(Extracted data entries)
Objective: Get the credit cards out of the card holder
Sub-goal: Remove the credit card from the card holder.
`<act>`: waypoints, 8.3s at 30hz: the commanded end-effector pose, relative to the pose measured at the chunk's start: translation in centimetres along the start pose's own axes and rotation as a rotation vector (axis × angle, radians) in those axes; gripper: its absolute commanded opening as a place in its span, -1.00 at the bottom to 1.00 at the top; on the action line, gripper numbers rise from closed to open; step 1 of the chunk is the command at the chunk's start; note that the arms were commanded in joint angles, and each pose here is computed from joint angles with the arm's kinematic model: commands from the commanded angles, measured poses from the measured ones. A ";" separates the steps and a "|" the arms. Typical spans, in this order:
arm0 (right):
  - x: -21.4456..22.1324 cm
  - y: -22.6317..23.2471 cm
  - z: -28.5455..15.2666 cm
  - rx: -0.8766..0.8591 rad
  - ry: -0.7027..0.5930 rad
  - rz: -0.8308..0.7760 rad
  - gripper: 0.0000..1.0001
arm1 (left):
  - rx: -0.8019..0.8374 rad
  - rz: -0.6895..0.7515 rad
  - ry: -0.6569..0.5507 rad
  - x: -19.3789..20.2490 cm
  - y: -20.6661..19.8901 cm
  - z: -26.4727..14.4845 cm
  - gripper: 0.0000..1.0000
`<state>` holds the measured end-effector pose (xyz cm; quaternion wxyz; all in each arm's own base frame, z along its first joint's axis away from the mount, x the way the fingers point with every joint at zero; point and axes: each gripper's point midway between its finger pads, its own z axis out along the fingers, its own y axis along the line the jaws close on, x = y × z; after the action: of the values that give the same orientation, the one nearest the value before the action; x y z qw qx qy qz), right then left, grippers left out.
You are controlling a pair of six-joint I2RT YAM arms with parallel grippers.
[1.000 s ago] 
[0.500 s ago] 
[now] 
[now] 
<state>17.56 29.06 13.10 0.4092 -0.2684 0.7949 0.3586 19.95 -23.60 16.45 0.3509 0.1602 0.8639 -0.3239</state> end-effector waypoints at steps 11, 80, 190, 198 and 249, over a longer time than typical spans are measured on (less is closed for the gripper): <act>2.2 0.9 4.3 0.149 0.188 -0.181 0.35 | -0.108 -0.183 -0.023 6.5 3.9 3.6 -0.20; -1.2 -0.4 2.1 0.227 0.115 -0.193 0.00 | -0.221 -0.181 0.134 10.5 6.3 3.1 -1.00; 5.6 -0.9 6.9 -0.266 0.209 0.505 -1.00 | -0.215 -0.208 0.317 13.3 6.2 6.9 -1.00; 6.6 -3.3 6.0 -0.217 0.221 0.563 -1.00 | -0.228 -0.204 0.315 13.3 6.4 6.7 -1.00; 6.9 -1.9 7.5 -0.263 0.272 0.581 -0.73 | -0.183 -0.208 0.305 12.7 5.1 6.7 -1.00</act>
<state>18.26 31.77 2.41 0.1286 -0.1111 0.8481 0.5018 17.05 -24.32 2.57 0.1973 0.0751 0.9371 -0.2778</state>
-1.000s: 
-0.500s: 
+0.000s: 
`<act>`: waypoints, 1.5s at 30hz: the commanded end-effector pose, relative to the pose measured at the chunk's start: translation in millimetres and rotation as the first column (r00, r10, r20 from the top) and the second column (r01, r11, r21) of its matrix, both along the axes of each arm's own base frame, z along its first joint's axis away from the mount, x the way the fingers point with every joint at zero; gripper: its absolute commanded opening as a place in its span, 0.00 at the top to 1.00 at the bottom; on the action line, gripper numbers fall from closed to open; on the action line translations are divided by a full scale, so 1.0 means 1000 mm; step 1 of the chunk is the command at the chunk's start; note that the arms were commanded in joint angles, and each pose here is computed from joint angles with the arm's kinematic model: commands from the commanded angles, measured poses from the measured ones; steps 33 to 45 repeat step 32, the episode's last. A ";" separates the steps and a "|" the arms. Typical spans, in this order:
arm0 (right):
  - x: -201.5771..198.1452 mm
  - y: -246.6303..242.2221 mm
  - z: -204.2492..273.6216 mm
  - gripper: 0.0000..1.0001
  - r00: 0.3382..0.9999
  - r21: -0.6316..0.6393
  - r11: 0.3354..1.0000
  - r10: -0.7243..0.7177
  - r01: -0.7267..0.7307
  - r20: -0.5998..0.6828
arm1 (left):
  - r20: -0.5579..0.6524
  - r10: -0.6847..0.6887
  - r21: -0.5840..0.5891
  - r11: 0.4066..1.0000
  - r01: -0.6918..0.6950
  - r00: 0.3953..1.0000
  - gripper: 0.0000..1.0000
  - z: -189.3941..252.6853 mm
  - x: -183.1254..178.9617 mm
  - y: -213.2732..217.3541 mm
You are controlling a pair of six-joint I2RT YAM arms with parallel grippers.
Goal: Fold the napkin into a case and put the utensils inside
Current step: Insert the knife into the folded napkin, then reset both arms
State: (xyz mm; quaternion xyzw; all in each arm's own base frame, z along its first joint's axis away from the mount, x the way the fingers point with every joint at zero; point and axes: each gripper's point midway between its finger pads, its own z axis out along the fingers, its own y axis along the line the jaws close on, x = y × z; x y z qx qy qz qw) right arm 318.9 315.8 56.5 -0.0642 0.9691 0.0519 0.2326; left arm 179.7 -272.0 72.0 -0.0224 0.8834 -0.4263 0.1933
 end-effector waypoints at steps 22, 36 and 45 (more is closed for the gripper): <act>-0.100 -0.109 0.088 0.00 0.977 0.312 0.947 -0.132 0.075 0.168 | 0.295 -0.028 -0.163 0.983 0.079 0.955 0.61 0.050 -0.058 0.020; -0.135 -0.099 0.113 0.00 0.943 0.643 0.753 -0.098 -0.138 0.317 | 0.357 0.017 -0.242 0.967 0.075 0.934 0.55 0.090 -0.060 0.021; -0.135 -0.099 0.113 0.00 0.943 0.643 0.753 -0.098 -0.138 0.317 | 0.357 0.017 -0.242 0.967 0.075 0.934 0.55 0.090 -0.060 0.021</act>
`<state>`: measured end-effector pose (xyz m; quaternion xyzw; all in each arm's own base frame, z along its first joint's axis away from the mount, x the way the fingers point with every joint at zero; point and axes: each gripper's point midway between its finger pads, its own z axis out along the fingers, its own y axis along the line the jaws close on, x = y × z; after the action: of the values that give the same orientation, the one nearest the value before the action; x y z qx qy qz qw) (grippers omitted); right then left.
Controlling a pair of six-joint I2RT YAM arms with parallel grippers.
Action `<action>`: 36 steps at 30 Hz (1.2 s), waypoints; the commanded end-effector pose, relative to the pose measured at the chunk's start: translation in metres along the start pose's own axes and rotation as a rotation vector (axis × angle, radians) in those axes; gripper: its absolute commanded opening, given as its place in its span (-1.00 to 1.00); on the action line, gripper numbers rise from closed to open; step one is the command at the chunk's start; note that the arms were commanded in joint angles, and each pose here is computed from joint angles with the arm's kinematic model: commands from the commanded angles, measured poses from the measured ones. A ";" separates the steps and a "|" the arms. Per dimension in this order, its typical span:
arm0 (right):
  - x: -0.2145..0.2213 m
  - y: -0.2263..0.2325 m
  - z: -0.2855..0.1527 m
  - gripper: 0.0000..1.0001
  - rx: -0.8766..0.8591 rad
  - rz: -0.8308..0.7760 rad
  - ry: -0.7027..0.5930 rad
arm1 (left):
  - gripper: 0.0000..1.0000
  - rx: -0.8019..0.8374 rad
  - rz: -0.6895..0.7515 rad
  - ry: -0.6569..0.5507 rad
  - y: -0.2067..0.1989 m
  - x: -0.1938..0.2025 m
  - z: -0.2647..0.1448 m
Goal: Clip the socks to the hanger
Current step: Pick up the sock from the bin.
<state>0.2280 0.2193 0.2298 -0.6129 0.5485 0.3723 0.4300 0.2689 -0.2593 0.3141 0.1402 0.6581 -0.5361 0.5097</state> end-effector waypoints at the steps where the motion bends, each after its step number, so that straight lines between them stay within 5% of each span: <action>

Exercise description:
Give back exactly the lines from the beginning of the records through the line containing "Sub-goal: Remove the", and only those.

Response area:
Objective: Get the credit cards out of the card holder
Sub-goal: Remove the credit card from the card holder.

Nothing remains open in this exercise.